Because the cybersecurity landscape is evolving daily, Ewell said controls must constantly be implemented for organizations based on their specific functions and needs. Additionally, he said, security professionals and executives need to be open to the possibility that a system or a process put into place one year ago might be obsolete today.

Asset profiling and inventory management must be top of mind, according to Ewell, who said he has a risk-dashboard in place that brings information from all corners of Seattle Children's to his attention. From electronic health records and social media use to the HVAC system, every online system must be accounted for.

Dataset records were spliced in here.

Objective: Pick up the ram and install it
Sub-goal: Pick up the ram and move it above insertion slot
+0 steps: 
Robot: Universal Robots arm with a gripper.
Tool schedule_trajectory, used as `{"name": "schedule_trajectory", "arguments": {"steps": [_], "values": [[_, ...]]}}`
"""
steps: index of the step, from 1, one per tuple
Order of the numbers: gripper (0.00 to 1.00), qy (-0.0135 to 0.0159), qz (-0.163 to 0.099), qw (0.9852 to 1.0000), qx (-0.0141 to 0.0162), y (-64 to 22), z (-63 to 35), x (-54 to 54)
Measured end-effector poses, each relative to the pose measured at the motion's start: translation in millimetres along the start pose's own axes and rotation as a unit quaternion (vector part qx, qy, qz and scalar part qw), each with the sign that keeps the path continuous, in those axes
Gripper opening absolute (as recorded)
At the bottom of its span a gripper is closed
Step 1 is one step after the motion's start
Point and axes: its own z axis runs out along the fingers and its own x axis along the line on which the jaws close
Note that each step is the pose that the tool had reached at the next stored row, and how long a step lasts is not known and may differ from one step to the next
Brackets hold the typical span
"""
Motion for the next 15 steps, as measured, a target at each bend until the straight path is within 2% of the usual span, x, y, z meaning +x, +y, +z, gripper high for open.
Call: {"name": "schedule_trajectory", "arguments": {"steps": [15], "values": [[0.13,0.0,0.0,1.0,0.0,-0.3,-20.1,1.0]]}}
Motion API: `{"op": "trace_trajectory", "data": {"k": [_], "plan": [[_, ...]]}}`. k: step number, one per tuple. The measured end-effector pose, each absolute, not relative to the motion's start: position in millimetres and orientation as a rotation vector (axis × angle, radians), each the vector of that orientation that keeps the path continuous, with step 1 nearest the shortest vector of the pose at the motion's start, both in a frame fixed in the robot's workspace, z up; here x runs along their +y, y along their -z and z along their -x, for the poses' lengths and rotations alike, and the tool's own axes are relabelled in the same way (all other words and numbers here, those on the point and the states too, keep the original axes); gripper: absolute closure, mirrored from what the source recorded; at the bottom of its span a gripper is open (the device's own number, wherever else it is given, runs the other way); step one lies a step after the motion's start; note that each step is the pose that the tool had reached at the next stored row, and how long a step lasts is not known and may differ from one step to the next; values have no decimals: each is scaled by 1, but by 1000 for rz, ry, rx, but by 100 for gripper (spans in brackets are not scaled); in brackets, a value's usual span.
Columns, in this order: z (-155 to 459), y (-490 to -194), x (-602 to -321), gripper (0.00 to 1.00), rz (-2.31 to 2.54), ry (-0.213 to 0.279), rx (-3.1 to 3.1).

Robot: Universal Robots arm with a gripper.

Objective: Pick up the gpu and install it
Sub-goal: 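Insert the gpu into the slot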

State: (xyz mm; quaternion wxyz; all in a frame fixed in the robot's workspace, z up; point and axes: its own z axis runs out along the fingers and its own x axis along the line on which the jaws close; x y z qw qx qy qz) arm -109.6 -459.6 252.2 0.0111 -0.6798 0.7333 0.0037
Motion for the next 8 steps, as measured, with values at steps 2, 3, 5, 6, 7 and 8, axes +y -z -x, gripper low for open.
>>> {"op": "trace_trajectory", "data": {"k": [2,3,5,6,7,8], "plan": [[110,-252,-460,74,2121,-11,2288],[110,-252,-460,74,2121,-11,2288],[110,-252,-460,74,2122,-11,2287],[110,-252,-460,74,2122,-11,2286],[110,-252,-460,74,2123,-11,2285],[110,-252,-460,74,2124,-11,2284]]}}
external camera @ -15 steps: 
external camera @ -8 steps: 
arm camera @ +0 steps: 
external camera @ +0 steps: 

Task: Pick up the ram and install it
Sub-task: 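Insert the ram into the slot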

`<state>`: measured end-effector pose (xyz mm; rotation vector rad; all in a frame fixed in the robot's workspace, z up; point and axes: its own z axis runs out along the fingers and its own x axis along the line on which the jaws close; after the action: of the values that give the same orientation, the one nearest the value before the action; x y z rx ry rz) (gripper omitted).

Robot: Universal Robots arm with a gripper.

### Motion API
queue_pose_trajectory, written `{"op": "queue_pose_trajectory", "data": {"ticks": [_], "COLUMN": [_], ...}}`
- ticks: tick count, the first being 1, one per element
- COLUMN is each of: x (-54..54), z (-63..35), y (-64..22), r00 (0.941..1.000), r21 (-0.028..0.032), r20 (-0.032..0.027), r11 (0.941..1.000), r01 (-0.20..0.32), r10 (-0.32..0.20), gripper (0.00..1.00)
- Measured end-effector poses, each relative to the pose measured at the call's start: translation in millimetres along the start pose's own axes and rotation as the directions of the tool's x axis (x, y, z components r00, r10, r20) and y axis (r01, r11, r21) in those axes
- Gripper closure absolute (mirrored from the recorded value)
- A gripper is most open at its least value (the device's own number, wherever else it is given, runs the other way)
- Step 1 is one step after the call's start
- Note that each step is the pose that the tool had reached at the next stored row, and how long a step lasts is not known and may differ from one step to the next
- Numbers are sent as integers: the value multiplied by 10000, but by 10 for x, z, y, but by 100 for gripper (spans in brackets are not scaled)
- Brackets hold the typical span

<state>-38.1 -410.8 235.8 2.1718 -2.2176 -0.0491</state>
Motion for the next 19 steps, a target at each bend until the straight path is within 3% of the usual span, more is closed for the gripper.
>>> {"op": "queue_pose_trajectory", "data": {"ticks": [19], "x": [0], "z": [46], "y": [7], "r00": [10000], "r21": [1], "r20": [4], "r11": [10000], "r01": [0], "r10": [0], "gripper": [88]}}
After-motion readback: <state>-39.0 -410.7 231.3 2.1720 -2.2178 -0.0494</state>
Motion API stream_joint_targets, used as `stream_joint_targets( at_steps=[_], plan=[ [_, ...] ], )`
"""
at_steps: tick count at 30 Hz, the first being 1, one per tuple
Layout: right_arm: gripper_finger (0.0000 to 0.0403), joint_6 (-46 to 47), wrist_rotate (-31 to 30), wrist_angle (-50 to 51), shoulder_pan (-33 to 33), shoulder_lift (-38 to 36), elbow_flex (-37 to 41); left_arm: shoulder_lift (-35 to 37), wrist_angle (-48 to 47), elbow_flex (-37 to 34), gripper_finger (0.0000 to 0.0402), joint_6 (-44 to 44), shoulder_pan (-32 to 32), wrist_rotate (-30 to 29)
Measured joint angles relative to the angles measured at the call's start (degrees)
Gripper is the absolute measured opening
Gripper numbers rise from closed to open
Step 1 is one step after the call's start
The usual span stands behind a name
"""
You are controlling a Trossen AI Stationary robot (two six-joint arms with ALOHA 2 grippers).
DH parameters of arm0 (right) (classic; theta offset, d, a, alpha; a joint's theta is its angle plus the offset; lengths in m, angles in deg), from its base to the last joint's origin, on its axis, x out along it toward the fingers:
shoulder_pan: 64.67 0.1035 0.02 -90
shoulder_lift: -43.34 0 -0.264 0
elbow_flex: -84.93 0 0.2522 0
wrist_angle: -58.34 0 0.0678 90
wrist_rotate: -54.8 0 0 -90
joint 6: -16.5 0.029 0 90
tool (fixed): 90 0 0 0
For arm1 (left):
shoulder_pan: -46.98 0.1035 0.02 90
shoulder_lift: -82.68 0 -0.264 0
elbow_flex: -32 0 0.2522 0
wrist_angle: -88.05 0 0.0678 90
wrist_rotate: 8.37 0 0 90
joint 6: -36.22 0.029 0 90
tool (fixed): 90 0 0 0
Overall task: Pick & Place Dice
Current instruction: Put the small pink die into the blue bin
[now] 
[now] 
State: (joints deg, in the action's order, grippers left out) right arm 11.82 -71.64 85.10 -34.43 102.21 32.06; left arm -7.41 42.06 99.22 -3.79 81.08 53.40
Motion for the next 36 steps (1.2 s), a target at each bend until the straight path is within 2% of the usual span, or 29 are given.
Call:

"This is all about minimizing your electronic attack surface," Ewell said. "Reconnaissance is one of the first things our adversaries do. You'd be amazed at the amount of information I could gather on all of you, as well as your institutions, down to the actual systems that you use."

What's more, Ewell said, offline preparation is equally important. At Seattle Children's, he noted, senior leaders from throughout the organization meet every morning, in-person, seven days a week, a mechanism he said could take over in the event of an emergency.

For organizations that have been breached, the middle of an attack is not the time to figure out protocol, he said.

"Imagine you have a YouTube posting [from an attacker] that says 'Hey, by the way, we're in your system,'" Ewell said. "OK, now what? Do you know what to do next? … Can you turn off the Internet? … Do you have a process to make that decision? Can you actually communicate some of those decisions within your institution without using electronic communication?"